Excerpts from a dataset
___

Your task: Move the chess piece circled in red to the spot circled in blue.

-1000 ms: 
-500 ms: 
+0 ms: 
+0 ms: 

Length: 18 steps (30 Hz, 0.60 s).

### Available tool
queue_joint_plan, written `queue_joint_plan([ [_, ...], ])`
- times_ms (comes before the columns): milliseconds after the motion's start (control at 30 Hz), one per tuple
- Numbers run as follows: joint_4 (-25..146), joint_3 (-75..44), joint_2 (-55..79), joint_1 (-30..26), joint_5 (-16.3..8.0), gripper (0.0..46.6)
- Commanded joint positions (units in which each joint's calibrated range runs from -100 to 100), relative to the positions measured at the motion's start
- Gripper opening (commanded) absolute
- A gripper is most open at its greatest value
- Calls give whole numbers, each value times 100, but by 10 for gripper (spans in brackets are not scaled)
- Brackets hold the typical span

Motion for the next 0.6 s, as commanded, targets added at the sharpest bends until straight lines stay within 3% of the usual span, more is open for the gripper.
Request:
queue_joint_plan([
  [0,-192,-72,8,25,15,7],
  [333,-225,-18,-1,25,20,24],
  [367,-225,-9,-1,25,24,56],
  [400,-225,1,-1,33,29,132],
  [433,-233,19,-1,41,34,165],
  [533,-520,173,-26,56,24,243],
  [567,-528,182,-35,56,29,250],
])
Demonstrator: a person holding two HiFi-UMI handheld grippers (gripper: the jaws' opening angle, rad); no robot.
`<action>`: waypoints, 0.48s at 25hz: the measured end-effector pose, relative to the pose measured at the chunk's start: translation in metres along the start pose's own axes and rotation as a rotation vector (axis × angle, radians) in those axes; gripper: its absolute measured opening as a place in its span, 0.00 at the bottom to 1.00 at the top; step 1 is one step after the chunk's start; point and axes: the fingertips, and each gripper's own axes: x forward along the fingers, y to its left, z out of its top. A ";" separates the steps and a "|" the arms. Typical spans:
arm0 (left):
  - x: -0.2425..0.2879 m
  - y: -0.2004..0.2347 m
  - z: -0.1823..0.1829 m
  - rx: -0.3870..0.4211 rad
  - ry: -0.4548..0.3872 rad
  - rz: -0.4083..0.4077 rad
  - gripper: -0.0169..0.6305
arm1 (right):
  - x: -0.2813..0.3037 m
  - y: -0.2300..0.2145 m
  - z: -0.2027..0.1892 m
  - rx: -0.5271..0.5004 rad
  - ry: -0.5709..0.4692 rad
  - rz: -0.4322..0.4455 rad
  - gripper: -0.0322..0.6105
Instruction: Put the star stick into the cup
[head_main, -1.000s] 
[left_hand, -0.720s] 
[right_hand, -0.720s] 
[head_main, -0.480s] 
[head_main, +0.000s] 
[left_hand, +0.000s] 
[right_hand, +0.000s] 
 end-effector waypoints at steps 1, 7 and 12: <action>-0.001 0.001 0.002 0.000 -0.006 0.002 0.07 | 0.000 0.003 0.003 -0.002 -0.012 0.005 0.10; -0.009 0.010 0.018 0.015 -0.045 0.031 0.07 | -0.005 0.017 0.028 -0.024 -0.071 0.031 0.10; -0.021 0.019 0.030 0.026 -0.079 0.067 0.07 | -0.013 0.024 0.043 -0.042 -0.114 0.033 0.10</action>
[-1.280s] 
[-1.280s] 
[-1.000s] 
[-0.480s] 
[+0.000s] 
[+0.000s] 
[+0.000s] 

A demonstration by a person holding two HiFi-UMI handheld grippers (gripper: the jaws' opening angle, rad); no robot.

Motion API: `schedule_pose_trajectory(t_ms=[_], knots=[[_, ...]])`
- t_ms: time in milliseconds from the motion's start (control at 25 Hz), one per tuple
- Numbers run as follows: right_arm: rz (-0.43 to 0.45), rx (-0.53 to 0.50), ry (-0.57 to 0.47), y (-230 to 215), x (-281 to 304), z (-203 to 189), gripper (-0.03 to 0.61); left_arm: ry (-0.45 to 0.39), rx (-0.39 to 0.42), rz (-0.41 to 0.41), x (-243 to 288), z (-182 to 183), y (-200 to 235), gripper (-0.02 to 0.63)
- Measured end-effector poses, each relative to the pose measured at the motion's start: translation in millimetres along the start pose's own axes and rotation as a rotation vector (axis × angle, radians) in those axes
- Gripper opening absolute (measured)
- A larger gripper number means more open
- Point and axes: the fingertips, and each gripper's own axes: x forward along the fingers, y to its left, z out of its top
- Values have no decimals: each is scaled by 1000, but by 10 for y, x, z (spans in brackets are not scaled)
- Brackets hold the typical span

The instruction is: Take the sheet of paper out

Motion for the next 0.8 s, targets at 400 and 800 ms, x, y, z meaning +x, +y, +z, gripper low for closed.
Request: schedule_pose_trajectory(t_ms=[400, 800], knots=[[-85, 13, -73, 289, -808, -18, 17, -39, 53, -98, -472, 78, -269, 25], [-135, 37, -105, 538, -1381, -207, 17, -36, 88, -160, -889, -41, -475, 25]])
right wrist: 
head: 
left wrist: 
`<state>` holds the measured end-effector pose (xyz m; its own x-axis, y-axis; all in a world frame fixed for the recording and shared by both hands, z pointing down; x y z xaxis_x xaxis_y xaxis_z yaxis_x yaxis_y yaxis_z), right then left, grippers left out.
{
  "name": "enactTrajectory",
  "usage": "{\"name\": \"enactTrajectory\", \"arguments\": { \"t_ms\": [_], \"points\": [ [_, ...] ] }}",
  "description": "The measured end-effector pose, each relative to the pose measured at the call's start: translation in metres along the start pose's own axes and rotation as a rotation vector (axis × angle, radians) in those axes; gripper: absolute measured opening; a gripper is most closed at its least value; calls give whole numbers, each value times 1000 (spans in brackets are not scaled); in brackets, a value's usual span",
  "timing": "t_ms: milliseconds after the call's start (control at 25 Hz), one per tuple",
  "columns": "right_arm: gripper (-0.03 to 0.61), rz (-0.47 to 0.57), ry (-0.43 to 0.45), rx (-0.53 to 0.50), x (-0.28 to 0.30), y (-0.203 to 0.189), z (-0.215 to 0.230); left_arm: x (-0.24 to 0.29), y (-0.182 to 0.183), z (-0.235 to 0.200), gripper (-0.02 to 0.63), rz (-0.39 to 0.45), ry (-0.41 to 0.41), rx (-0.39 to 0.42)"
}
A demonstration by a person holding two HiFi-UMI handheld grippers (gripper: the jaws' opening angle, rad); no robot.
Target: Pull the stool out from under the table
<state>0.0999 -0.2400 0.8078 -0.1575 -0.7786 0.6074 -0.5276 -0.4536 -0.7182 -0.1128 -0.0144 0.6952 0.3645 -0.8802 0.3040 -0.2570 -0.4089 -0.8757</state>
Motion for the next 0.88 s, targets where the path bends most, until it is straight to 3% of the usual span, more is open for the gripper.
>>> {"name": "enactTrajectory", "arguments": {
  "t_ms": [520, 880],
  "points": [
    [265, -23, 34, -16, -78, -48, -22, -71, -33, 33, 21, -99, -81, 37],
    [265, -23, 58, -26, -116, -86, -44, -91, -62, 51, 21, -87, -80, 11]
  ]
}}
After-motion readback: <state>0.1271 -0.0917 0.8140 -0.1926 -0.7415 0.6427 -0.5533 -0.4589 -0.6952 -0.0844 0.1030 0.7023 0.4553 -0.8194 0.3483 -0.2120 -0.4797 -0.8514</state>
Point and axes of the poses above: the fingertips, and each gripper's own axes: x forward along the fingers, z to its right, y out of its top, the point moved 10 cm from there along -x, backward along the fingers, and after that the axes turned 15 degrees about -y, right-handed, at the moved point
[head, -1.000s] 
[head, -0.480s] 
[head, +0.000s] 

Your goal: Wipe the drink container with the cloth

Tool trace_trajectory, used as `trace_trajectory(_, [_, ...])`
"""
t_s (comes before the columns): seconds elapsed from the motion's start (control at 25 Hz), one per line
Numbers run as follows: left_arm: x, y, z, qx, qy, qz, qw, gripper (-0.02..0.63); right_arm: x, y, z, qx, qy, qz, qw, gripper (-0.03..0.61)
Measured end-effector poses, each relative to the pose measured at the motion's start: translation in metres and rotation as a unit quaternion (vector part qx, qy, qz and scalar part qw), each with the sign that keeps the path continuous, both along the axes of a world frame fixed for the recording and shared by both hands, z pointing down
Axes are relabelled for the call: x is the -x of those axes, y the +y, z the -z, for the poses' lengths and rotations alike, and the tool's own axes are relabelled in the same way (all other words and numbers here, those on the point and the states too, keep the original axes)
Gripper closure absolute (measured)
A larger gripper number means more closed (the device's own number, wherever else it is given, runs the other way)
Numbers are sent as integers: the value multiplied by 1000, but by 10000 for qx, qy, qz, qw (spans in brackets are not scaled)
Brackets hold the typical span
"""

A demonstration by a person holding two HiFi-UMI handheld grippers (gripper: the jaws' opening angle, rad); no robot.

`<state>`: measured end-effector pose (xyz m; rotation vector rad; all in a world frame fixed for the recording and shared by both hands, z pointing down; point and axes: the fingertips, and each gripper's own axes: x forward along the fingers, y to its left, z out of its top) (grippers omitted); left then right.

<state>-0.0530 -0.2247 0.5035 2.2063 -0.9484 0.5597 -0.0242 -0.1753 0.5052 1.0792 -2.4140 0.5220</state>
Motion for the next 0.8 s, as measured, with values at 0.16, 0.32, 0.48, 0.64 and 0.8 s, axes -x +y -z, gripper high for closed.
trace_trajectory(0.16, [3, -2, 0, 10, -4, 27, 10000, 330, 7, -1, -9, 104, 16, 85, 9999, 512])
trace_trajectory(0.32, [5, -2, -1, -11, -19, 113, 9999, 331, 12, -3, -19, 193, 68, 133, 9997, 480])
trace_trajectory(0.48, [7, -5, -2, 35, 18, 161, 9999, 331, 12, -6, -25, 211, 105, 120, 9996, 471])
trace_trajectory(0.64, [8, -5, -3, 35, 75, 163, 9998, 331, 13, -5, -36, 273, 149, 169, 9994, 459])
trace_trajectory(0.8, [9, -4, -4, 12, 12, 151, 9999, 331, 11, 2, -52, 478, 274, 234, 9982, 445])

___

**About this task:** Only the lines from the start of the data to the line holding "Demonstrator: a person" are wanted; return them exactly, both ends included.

**Written reply:**
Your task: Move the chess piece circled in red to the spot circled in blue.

-1000 ms: 
-500 ms: 
+0 ms: 
+0 ms: 

Length: 18 steps (30 Hz, 0.60 s).

### Available tool
queue_joint_plan, written `queue_joint_plan([ [_, ...], ])`
- times_ms (comes before the columns): milliseconds after the motion's start (control at 30 Hz), one per tuple
- Numbers run as follows: joint_4 (-25..146), joint_3 (-75..44), joint_2 (-55..79), joint_1 (-30..26), joint_5 (-16.3..8.0), gripper (0.0..46.6)
- Commanded joint positions (units in which each joint's calibrated range runs from -100 to 100), relative to the positions measured at the motion's start
- Gripper opening (commanded) absolute
- A gripper is most open at its greatest value
- Calls give whole numbers, each value times 100, but by 10 for gripper (spans in brackets are not scaled)
- Brackets hold the typical span

Motion for the next 0.6 s, as commanded, targets added at the sharpest bends until straight lines stay within 3% of the usual span, more is open for the gripper.
Request:
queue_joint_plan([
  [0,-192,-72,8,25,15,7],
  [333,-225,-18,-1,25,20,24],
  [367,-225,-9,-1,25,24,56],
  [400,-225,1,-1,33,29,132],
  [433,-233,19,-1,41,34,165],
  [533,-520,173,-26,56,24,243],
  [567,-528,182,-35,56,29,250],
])
Demonstrator: a person holding two HiFi-UMI handheld grippers (gripper: the jaws' opening angle, rad); no robot.

Nothing else is required to finish the exercise.